3月、春のお彼岸になりました。お昼少し庭の片付けをして、草や古い鉢の整理をしました。庭の門は年々幅が狭まり扉が閉まらなくなり、今では鎖で縛り開くのを防いでいます。今日改めて見直してみると、より一層幅が狭まり、この先どうなって行くのかと、門の両側に在る支柱を眺めていました。傾いているのだろうと思い、家の壁と見比べると、やはり両者は全くの平行に並んでいない、壁と門の支柱でした。この家が建ってから四半世紀が過ぎました。家も古くなったのだなぁと思います。
今日は思い切って、庭に長年存在していた水仙を抜きました。水仙は母が好きで、人から貰った球根を植えていたのですが、ある年から植えられていた場所の、庭の反対方向へ引っ越しをし始め、徐々に違う株の水仙も混在し始め、母は不審がっていました。
「お前が植え替えたの?。」
と、私は母から問われた事で、そういった庭の事情に気付きました。勿論、私は母の花の嗜好についてノータッチでした。自分のしている事にあれこれ手を加えられる事が、その人にとって不愉快な出来事だと知っていますからね。また、新顔の水仙が、母の嗜好から外れ、好ましく無いのだとも聞いていました。
さて、この家から母が去って、毎春茎折れし、その先に小さな花をぽろんと咲かせる水仙を、ここ数年私は何と思う事無く放置して来ました。一般的な水仙の花というものが、私の母の好きな花だったからです。しかし、母が去る以前から、何年か一般的な容姿の水仙が庭に咲くのを見たことが無く、私自身も庭の水仙について不審に思い始めました。元々の、母が貰って来て植えた水仙は、皆どこへ行ってしまったものか。それらは中心部がオレンジであったり、縁の花弁が白っぽかったりと、普通の咲き様で趣のある花々だったのですが、花茎ばかりが妙に長く、途中で折れ込み、その先に小さな花を複数チョロンと咲かせるという、そんな奇妙な水仙ばかりが庭に存在しているのです。

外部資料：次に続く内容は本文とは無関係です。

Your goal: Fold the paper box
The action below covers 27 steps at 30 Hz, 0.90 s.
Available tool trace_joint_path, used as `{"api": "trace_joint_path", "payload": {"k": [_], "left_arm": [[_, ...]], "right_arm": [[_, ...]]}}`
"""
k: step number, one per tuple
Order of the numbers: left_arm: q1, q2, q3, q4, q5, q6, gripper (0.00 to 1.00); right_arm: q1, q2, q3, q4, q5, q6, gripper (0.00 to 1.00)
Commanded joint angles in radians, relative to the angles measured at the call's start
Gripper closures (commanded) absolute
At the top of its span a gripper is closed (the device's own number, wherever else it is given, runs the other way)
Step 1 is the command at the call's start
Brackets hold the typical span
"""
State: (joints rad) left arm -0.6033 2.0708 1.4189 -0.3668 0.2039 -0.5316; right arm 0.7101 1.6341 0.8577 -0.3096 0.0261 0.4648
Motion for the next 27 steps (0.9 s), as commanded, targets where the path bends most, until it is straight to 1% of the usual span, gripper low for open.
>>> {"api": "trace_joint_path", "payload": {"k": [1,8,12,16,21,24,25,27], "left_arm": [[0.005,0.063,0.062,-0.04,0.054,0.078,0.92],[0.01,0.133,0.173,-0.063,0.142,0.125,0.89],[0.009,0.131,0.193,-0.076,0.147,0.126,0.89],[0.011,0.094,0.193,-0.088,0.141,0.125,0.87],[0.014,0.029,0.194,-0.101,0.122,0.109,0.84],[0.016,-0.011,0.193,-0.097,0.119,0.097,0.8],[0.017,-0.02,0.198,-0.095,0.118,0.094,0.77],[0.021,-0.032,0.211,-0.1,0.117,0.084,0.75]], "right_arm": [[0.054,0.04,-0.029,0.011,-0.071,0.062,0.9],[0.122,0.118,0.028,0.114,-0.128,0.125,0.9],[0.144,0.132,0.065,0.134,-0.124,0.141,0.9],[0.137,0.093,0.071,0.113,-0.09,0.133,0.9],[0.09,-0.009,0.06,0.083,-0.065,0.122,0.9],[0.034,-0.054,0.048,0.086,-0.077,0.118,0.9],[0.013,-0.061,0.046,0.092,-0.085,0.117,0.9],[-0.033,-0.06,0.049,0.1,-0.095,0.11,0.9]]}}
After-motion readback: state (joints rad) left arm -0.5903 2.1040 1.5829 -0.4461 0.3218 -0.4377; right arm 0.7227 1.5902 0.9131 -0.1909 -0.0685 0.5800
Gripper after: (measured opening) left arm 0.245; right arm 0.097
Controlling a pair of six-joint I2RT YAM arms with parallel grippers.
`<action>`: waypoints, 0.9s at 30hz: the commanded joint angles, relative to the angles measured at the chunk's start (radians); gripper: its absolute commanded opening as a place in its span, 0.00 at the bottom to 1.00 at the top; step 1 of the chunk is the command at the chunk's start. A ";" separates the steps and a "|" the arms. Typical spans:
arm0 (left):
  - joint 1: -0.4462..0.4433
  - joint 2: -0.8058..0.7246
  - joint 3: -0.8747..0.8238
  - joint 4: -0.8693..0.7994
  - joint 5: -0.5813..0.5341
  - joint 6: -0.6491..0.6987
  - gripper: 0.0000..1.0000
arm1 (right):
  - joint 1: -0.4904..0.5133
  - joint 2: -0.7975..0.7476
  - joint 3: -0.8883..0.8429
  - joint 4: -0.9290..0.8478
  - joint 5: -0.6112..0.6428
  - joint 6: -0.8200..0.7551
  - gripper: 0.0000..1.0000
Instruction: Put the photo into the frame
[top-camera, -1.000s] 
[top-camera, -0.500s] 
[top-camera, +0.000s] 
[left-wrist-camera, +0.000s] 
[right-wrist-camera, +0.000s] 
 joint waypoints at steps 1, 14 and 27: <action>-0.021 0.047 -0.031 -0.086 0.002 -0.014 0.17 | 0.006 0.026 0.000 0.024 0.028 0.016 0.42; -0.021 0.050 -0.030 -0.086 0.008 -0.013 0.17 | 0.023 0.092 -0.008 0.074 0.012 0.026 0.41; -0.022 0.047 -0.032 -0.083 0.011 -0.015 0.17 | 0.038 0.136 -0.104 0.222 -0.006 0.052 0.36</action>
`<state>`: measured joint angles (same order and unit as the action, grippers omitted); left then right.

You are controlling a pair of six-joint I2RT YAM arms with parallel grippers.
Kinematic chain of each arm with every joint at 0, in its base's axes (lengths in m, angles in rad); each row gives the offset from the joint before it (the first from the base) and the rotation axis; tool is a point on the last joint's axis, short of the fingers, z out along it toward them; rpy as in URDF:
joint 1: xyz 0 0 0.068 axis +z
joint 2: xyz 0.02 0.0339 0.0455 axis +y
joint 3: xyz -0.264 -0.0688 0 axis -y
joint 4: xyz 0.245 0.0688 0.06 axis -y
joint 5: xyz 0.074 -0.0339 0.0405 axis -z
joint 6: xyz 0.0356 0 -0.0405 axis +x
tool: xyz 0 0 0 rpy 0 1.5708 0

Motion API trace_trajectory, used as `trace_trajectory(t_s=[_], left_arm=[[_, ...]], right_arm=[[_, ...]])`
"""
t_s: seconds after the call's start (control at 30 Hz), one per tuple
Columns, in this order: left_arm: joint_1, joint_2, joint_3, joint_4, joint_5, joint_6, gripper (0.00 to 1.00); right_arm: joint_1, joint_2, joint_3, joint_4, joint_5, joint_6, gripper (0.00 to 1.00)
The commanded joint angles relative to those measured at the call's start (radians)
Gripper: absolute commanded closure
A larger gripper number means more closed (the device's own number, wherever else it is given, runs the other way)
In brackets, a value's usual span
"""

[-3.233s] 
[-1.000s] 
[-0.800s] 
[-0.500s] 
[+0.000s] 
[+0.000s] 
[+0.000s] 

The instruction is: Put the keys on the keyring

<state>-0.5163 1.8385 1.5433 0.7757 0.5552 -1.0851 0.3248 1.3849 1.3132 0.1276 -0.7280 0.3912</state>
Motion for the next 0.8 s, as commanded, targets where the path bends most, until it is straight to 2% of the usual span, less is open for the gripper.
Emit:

そこで、思い切って今年は球根ごと抜き取る事にしました。水仙には毒があるそうです。それを知ったので尚更に我が家から排除と決めました。昨秋の除草剤が効かなかった様ですし、今年からは、芽生えたら即座に球根ごと排除です。きっと母も納得してくれることでしょう。何故なら、コロナ渦以前の春、母の好きな水仙が咲いたからと、私は母の施設にこの花を数本持って行きました。すると私から花を受け取った母は微笑むと、水仙は好きだけどこの花は母の好きな水仙じゃない、と答えていました。やはりね、と私は思ったものです。その当時も、この妙な咲き様の水仙を、母が好きな方の種類の水仙では無いと、私は何回か抜いていたのですが、毎年絶えずに春になると生えているのでした。それで昨年は目先を変えて除草剤を撒いておきました。冬には緑の芽吹きが無く、薬剤が効いた様だと思っていました。
それが数日前、沢山の緑の流線と、茎折れした先に咲く小花の花を庭の片隅に見て、まぁと驚いたものです。実は私は母と嗜好が違い、水仙はあまり好きではありません。普通の水仙といっても特に愛でたい花では無いし、庭から削除決定です。これはやはり根気良く球根から抜き取り、綺麗さっぱり除草ですね。手を振り、さようならと、水仙です。